- _GOAL OF THE EXERCISE_: Word for word, restate the lines of the listing from the one that holds "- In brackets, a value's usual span" through the very last line, and nothing more.

- _INPUT DATA_:
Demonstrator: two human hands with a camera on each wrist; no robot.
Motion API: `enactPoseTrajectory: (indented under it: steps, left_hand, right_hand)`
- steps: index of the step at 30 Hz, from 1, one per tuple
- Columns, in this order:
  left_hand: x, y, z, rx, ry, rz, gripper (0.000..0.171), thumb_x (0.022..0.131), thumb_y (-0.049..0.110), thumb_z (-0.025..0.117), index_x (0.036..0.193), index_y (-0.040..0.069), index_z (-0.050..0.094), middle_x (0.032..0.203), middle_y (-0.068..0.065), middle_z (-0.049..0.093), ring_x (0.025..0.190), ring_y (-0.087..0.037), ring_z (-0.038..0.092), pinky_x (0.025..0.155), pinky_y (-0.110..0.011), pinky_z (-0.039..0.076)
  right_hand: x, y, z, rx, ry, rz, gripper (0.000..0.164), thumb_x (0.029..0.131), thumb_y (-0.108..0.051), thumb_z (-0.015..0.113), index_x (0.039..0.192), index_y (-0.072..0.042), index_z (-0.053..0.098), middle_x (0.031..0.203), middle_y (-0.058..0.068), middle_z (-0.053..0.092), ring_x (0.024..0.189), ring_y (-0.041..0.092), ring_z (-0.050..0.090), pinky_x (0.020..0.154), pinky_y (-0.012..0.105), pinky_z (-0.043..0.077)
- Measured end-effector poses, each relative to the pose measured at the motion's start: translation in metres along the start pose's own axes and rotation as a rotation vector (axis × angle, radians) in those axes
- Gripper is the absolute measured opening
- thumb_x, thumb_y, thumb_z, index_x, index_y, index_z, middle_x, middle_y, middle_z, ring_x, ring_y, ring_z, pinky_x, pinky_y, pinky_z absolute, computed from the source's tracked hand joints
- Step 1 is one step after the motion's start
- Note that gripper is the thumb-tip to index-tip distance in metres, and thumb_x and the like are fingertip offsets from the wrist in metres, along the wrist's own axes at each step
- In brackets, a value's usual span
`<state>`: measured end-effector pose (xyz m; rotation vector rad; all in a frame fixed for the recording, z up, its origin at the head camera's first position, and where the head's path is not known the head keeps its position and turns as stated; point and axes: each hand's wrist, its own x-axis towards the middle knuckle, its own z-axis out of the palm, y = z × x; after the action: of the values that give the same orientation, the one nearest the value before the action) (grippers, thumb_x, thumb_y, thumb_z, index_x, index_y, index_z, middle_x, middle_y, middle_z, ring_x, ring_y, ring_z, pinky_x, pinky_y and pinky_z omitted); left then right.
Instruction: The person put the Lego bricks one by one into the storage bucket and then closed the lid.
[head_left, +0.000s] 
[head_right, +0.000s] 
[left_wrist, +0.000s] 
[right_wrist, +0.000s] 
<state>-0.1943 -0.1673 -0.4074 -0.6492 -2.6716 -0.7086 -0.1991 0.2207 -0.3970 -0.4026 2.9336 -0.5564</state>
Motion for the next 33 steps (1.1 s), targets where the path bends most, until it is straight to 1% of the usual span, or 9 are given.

- _EXERCISE RESPONSE_:
- In brackets, a value's usual span
`<state>`: measured end-effector pose (xyz m; rotation vector rad; all in a frame fixed for the recording, z up, its origin at the head camera's first position, and where the head's path is not known the head keeps its position and turns as stated; point and axes: each hand's wrist, its own x-axis towards the middle knuckle, its own z-axis out of the palm, y = z × x; after the action: of the values that give the same orientation, the one nearest the value before the action) (grippers, thumb_x, thumb_y, thumb_z, index_x, index_y, index_z, middle_x, middle_y, middle_z, ring_x, ring_y, ring_z, pinky_x, pinky_y and pinky_z omitted); left then right.
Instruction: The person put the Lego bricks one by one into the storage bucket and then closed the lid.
[head_left, +0.000s] 
[head_right, +0.000s] 
[left_wrist, +0.000s] 
[right_wrist, +0.000s] 
<state>-0.1943 -0.1673 -0.4074 -0.6492 -2.6716 -0.7086 -0.1991 0.2207 -0.3970 -0.4026 2.9336 -0.5564</state>
Motion for the next 33 steps (1.1 s), targets where the path bends most, until it is straight to 1% of the usual span, or 9 are given.

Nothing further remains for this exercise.